### [TASK ITEM]
Tally up the lines in the following entries where the string "striped" appears, and answer with the number alone.

━━ PROVIDED MATERIAL ━━

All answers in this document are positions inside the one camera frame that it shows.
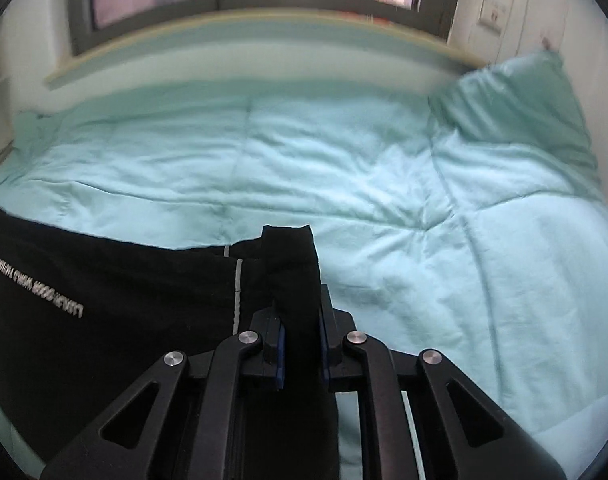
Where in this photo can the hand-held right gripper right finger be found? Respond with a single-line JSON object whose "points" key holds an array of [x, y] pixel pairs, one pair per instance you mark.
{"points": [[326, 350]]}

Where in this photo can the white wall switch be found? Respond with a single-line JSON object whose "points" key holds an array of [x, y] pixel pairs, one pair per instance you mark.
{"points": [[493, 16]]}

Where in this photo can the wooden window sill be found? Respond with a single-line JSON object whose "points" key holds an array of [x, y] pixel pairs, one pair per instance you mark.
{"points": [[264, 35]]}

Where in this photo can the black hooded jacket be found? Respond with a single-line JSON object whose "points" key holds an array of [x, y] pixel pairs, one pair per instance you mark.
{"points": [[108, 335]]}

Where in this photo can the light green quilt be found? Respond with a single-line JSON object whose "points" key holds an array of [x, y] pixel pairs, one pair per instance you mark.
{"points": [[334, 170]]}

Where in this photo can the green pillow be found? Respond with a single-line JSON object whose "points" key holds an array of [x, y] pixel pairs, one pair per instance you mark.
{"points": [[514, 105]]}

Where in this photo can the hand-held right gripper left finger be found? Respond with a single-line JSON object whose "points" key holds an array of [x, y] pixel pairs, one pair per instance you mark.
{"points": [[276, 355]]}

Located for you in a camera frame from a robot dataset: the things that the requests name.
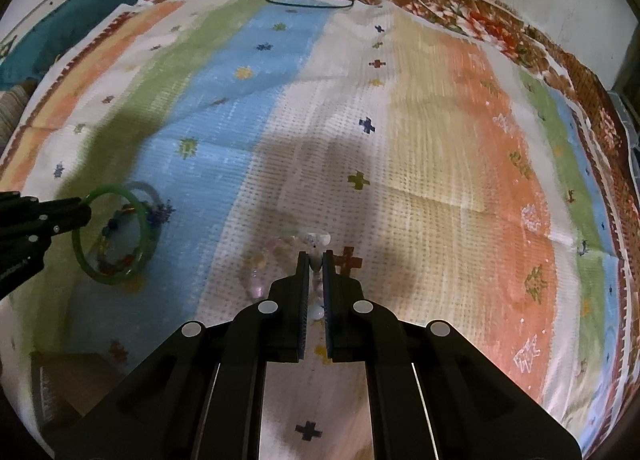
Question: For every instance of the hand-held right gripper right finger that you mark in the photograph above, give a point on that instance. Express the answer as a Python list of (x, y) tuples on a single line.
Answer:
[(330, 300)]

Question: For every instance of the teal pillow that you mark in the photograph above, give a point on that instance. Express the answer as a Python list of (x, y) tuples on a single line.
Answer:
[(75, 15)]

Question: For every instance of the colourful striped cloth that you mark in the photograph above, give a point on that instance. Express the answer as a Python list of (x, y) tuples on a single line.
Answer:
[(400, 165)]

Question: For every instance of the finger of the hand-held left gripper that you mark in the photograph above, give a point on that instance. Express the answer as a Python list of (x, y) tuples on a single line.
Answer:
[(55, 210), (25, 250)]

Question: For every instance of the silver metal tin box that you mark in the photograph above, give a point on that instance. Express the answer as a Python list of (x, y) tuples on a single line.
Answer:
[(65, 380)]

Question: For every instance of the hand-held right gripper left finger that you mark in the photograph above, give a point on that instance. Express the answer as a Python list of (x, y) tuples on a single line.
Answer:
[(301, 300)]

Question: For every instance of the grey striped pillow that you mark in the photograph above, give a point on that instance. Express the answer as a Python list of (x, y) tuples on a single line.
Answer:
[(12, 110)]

━━━
━━ PROVIDED MATERIAL ━━

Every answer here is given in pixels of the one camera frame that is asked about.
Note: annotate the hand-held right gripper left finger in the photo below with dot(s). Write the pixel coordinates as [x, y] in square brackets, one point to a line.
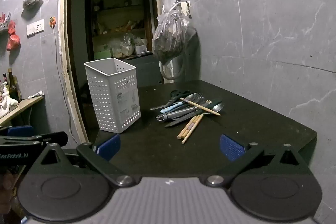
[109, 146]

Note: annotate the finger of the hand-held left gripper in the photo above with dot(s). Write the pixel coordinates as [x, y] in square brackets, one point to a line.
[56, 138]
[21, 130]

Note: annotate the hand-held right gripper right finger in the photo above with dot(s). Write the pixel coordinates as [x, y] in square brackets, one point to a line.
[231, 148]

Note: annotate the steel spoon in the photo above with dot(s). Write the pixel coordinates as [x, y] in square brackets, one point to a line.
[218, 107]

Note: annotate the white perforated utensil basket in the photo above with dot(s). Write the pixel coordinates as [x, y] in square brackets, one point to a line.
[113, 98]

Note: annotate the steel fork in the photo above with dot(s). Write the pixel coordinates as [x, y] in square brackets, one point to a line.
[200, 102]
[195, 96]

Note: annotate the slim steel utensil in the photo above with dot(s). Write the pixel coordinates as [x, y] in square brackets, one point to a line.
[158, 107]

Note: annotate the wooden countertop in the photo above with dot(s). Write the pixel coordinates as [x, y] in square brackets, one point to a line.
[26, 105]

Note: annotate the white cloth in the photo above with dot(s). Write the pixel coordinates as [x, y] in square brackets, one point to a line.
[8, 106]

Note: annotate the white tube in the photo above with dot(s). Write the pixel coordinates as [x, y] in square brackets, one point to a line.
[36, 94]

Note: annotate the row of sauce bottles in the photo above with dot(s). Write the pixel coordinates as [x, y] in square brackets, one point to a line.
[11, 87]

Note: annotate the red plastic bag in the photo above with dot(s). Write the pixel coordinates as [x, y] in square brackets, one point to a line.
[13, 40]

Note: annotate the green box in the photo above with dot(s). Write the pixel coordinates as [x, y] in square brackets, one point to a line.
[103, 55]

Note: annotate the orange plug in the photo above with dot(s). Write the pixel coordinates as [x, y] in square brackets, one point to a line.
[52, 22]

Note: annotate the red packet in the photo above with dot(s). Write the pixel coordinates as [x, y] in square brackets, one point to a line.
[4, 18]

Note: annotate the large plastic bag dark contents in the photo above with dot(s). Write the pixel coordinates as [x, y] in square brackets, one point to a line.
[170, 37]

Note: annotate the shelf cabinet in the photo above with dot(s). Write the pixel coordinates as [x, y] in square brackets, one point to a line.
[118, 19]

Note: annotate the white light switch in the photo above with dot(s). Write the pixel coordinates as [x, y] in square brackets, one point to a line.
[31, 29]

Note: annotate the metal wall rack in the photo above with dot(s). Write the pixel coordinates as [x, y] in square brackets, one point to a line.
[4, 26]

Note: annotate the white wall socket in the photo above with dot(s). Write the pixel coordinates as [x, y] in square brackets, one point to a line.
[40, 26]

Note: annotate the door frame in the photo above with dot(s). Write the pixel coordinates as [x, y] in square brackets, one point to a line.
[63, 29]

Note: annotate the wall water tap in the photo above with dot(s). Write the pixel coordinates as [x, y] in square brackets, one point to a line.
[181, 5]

━━━
━━ PROVIDED MATERIAL ━━

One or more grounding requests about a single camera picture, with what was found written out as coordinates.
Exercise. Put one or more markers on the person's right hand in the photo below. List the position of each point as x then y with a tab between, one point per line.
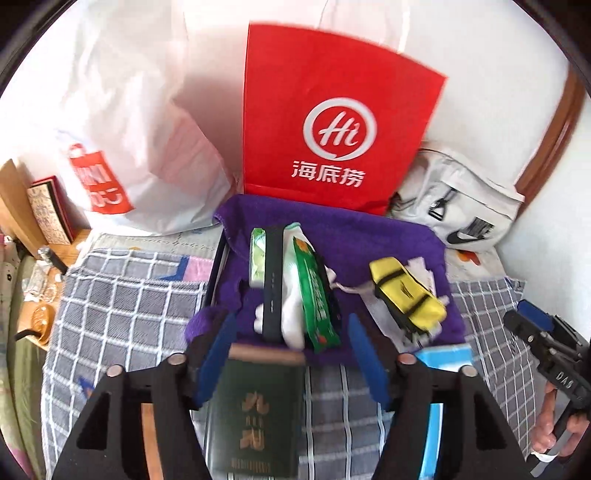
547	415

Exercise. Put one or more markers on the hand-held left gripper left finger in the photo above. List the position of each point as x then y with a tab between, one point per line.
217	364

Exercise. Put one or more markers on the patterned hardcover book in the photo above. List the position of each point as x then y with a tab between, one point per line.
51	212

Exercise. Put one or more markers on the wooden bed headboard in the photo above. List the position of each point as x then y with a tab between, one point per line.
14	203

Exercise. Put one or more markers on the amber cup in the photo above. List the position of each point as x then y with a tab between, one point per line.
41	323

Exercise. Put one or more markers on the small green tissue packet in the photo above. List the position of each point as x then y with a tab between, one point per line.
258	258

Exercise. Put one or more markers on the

━━━

### [EXERCISE ANSWER]
2